[[ DATA PROVIDED open ]]
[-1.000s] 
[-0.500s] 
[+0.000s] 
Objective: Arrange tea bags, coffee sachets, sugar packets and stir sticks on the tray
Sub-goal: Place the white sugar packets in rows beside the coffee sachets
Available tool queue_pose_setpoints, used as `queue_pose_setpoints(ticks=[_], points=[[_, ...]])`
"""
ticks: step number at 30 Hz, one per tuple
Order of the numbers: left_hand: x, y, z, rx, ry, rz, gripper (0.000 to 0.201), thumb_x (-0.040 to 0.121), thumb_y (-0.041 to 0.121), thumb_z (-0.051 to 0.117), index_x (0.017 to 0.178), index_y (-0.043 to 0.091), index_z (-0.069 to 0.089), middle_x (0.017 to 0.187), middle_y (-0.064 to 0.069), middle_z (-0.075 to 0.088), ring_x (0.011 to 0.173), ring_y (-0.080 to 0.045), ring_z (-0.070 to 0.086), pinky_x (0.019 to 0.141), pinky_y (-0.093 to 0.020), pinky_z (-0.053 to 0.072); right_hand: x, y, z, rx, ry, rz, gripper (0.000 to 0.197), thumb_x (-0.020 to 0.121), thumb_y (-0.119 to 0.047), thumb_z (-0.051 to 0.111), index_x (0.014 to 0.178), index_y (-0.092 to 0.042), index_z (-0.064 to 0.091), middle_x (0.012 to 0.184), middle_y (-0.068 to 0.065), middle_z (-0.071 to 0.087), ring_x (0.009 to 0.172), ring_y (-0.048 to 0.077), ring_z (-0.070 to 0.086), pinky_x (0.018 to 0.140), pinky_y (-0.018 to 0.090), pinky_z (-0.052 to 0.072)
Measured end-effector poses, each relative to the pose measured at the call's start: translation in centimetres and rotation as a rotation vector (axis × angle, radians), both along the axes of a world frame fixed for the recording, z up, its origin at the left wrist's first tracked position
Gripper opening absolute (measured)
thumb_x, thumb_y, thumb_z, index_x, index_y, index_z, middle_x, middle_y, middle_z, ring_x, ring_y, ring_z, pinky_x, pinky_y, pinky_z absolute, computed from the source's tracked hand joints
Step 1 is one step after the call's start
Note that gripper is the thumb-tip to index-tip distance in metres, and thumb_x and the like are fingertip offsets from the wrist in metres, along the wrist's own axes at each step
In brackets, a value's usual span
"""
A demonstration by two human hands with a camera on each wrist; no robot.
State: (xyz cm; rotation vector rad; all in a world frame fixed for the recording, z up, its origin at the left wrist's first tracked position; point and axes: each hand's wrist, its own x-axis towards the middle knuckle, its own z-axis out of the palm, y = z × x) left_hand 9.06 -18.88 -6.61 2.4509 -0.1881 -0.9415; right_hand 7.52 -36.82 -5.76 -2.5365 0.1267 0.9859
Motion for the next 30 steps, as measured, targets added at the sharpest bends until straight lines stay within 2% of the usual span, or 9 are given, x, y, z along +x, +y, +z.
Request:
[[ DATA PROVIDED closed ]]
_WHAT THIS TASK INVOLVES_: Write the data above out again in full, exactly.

_WRITTEN REPLY_:
[-1.000s] 
[-0.500s] 
[+0.000s] 
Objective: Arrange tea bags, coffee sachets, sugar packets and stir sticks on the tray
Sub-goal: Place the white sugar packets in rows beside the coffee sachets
Available tool queue_pose_setpoints, used as `queue_pose_setpoints(ticks=[_], points=[[_, ...]])`
"""
ticks: step number at 30 Hz, one per tuple
Order of the numbers: left_hand: x, y, z, rx, ry, rz, gripper (0.000 to 0.201), thumb_x (-0.040 to 0.121), thumb_y (-0.041 to 0.121), thumb_z (-0.051 to 0.117), index_x (0.017 to 0.178), index_y (-0.043 to 0.091), index_z (-0.069 to 0.089), middle_x (0.017 to 0.187), middle_y (-0.064 to 0.069), middle_z (-0.075 to 0.088), ring_x (0.011 to 0.173), ring_y (-0.080 to 0.045), ring_z (-0.070 to 0.086), pinky_x (0.019 to 0.141), pinky_y (-0.093 to 0.020), pinky_z (-0.053 to 0.072); right_hand: x, y, z, rx, ry, rz, gripper (0.000 to 0.197), thumb_x (-0.020 to 0.121), thumb_y (-0.119 to 0.047), thumb_z (-0.051 to 0.111), index_x (0.014 to 0.178), index_y (-0.092 to 0.042), index_z (-0.064 to 0.091), middle_x (0.012 to 0.184), middle_y (-0.068 to 0.065), middle_z (-0.071 to 0.087), ring_x (0.009 to 0.172), ring_y (-0.048 to 0.077), ring_z (-0.070 to 0.086), pinky_x (0.018 to 0.140), pinky_y (-0.018 to 0.090), pinky_z (-0.052 to 0.072)
Measured end-effector poses, each relative to the pose measured at the call's start: translation in centimetres and rotation as a rotation vector (axis × angle, radians), both along the axes of a world frame fixed for the recording, z up, its origin at the left wrist's first tracked position
Gripper opening absolute (measured)
thumb_x, thumb_y, thumb_z, index_x, index_y, index_z, middle_x, middle_y, middle_z, ring_x, ring_y, ring_z, pinky_x, pinky_y, pinky_z absolute, computed from the source's tracked hand joints
Step 1 is one step after the call's start
Note that gripper is the thumb-tip to index-tip distance in metres, and thumb_x and the like are fingertip offsets from the wrist in metres, along the wrist's own axes at each step
In brackets, a value's usual span
"""
A demonstration by two human hands with a camera on each wrist; no robot.
State: (xyz cm; rotation vector rad; all in a world frame fixed for the recording, z up, its origin at the left wrist's first tracked position; point and axes: each hand's wrist, its own x-axis towards the middle knuckle, its own z-axis out of the palm, y = z × x) left_hand 9.06 -18.88 -6.61 2.4509 -0.1881 -0.9415; right_hand 7.52 -36.82 -5.76 -2.5365 0.1267 0.9859
Motion for the next 30 steps, as measured, targets added at the sharpest bends until straight lines stay within 2% of the usual span, or 9 are given, x, y, z along +x, +y, +z.
Request:

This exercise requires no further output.